> _About this task_
Using the data that follows, return exactly the lines from the one that contains "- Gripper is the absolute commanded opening" through the one that contains "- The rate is", ends included.

◇ ◇ ◇ ◇ ◇

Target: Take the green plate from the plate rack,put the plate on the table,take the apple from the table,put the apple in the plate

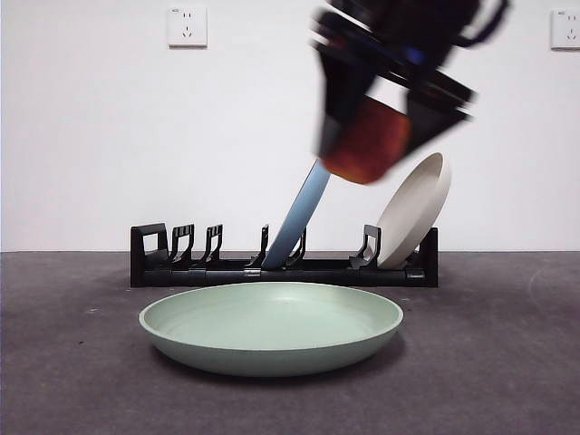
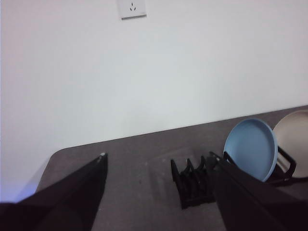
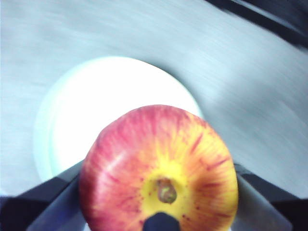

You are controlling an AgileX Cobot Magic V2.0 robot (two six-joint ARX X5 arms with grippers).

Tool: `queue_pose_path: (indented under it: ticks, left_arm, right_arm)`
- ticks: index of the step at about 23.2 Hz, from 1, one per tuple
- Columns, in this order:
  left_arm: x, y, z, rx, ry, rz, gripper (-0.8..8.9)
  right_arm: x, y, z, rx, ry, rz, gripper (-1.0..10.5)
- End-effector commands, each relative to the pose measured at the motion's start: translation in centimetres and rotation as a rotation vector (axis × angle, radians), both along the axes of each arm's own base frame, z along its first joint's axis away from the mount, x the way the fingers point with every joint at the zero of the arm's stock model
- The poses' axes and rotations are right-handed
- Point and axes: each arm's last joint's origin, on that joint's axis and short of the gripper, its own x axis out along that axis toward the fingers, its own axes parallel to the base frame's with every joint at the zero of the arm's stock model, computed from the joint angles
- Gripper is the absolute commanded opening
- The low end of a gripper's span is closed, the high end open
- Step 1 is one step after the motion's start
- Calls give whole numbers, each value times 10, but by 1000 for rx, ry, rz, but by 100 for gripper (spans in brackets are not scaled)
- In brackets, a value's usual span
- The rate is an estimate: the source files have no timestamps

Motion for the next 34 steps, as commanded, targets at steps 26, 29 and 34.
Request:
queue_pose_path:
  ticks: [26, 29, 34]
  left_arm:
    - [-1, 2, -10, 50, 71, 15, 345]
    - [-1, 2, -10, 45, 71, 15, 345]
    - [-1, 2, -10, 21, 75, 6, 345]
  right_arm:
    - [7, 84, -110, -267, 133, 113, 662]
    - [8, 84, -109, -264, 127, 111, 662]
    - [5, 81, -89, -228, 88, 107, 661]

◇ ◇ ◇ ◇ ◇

> _Response_
- Gripper is the absolute commanded opening
- The low end of a gripper's span is closed, the high end open
- Step 1 is one step after the motion's start
- Calls give whole numbers, each value times 10, but by 1000 for rx, ry, rz, but by 100 for gripper (spans in brackets are not scaled)
- In brackets, a value's usual span
- The rate is an estimate: the source files have no timestamps

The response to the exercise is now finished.